What you will do — Leave out the pictures and restate every entry word for word.
··· Data for processing
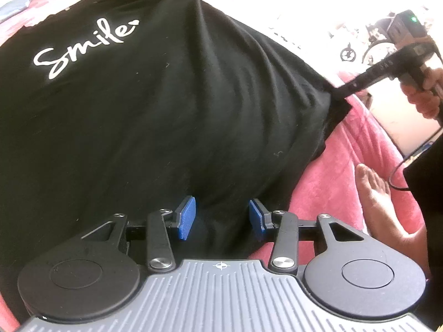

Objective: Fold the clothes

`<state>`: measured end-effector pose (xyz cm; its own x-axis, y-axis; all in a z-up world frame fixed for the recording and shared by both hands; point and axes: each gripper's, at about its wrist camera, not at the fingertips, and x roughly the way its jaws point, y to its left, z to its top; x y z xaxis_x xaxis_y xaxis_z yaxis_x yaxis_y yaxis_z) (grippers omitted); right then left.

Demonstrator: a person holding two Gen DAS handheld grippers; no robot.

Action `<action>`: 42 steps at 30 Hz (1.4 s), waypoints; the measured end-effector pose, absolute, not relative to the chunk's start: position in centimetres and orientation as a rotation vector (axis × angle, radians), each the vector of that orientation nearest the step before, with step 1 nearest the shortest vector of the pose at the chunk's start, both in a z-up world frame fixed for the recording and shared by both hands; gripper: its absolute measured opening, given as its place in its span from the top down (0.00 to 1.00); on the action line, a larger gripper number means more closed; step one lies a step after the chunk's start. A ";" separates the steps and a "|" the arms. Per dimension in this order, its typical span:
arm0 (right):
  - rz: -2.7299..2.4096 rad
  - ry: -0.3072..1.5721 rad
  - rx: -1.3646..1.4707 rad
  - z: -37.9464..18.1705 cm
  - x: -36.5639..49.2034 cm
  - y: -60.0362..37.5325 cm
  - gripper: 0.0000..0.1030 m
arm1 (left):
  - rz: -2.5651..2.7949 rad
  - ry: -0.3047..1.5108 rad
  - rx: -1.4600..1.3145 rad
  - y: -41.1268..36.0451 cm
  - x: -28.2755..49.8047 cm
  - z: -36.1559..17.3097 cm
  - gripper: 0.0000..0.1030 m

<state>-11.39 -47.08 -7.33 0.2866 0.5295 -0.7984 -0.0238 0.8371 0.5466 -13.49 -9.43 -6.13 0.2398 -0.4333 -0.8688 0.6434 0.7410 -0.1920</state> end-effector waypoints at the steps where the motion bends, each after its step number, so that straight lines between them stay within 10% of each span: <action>1: 0.397 1.233 0.469 -7.2 -11.6 -46.8 0.96 | -0.739 1.107 0.224 -9.3 -13.6 -6.1 0.59; 31: 0.267 1.152 0.207 -3.1 -13.9 -47.4 0.92 | -0.681 1.145 0.395 -6.1 -18.1 -5.6 0.58; 42: 1.025 1.072 -0.245 -2.1 -15.1 -32.5 0.91 | -0.759 1.024 0.604 -5.0 -22.7 -4.6 0.58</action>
<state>-15.10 -32.52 -2.09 0.0919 0.5719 -0.8151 -0.7889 0.5414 0.2909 -22.73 -5.00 -4.63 0.3137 -0.2696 -0.9104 0.7923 0.6027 0.0945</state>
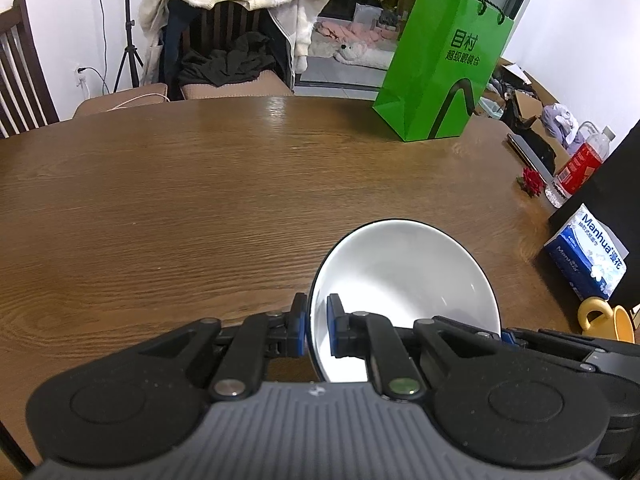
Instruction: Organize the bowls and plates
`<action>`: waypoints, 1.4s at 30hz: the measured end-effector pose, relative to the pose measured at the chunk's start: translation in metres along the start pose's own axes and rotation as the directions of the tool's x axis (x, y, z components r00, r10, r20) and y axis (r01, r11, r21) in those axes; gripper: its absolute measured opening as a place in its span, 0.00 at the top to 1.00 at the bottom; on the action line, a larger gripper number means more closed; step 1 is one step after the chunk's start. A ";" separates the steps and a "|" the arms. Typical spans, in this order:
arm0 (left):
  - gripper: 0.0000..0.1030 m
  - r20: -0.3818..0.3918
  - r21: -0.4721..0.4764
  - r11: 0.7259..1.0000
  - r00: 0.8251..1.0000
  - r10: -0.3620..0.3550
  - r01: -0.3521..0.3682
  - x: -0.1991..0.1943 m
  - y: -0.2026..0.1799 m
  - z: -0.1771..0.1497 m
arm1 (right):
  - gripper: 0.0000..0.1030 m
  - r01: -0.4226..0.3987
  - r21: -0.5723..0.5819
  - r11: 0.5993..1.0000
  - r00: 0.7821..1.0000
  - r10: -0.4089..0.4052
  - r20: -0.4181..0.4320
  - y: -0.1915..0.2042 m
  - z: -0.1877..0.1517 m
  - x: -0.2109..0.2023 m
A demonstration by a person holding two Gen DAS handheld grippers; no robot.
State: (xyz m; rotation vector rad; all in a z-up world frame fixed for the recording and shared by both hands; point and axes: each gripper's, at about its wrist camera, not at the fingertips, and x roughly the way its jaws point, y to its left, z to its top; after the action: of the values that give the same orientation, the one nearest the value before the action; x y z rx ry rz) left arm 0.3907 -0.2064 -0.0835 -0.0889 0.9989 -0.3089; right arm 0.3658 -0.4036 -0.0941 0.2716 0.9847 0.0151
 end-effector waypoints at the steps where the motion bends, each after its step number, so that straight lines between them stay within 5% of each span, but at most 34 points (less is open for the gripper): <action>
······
Result of the task —
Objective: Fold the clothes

`<state>`: measured end-effector pose (xyz cm; its own x-axis, y-axis; all in a z-up world frame fixed for the recording and shared by both hands; point and axes: each gripper's, at about its wrist camera, not at the fingertips, and x roughly the way its jaws point, y to its left, z to its top; x y z xaxis_x xaxis_y xaxis_z yaxis_x yaxis_y yaxis_z) (grippers omitted); right then left.

Demonstrator: a person holding two Gen DAS handheld grippers; no robot.

Action `<action>`: 42 steps at 30 Hz (1.4 s), waypoints; the measured end-effector pose, absolute, not relative to the chunk's start: position in centimetres and orientation as a rotation vector (axis × angle, radians), each the vector of that orientation nearest the step before, with step 1 nearest the shortest vector of the pose at the chunk's start, both in a z-up world frame fixed for the recording and shared by both hands; gripper: its absolute measured opening, given as its place in its span from the top down (0.00 to 1.00); on the action line, a larger gripper number means more closed; step one lies a step after the chunk's start. A ";" separates the steps and a "|" the arms. Per dimension in this order, its typical span:
arm0 (right):
  - rz: -2.7299..2.4096 rad
  - ry: -0.3072..1.5721 rad
  - rx: -1.3646..1.4707 rad
  - z: -37.9464..18.1705 cm
  - x: -36.5639..49.2034 cm
  - y: -60.0362..37.5325 cm
  - gripper: 0.0000..0.1030 m
arm1 (left):
  - rz: -2.5651..2.7949 rad
  - ry: -0.3047..1.5108 rad
  - rx: -1.4600..1.3145 rad
  - y: -41.1268..36.0451 cm
  - x: -28.2755..49.8047 cm
  - z: -36.1559..17.3097 cm
  - gripper: 0.0000..0.1030 m

<state>-11.39 -47.08 -7.33 0.2866 0.5295 -0.7984 -0.0238 0.8371 0.5466 -13.49 -9.43 -6.13 0.2398 -0.4333 -0.8688 0.6434 0.7410 -0.1920</state> end-effector waypoints at the steps where the motion bends, each after its step number, so that straight lines between them stay within 10% of each span: <action>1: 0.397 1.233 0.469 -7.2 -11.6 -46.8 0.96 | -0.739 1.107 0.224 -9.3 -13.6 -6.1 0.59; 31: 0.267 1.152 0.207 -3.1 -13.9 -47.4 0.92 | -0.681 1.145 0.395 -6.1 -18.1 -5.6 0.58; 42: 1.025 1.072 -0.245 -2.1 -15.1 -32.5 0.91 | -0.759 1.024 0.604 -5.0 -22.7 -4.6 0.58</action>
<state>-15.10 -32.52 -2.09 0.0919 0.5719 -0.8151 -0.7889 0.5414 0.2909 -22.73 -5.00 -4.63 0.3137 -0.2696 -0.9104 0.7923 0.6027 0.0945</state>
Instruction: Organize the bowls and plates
`<action>`: waypoints, 1.4s at 30hz: the measured end-effector pose, relative to the pose measured at the chunk's start: translation in metres along the start pose's own axes and rotation as the directions of the tool's x axis (x, y, z components r00, r10, r20) and y axis (r01, r11, r21) in those axes; gripper: its absolute measured opening as a place in its span, 0.00 at the top to 1.00 at the bottom; on the action line, a larger gripper number means more closed; step 1 is one step after the chunk's start. A ";" separates the steps and a "|" the arms. Typical spans, in this order:
arm0 (left):
  - gripper: 0.0000..0.1030 m
  - r20: -0.3818..0.3918
  - r21: -0.4721..0.4764
  - r11: 0.7259..1.0000
  - r00: 0.8251..1.0000
  - r10: -0.3620..0.3550
  - r01: -0.3521..0.3682
  - x: -0.1991..0.1943 m
  - y: -0.2026..0.1799 m
  - z: -0.1771..0.1497 m
arm1 (right):
  - gripper: 0.0000..0.1030 m
  - r01: -0.4226..0.3987
  - r21: -0.5723..0.5819
  - r11: 0.5993..1.0000
  - r00: 0.7821..1.0000
  - r10: -0.4089..0.4052
  - r20: -0.4181..0.4320
  - y: -0.1915..0.2042 m
  - z: -0.1877..0.1517 m
  - x: -0.2109..0.2023 m
A demonstration by a person holding two Gen DAS handheld grippers; no robot.
State: (xyz m; rotation vector rad; all in a z-up world frame fixed for the recording and shared by both hands; point and axes: each gripper's, at about its wrist camera, not at the fingertips, and x roughly the way its jaws point, y to its left, z to its top; after the action: of the values that give the same orientation, the one nearest the value before the action; x y z rx ry rz) left arm 0.3907 -0.2064 -0.0835 -0.0889 0.9989 -0.3089; right arm 0.3658 -0.4036 -0.0941 0.2716 0.9847 0.0151
 end-effector waypoints at the steps where the motion bends, each after its step number, so that straight lines between them stay within 5% of each span, but at most 34 points (less is open for the gripper): <action>

No more output is needed.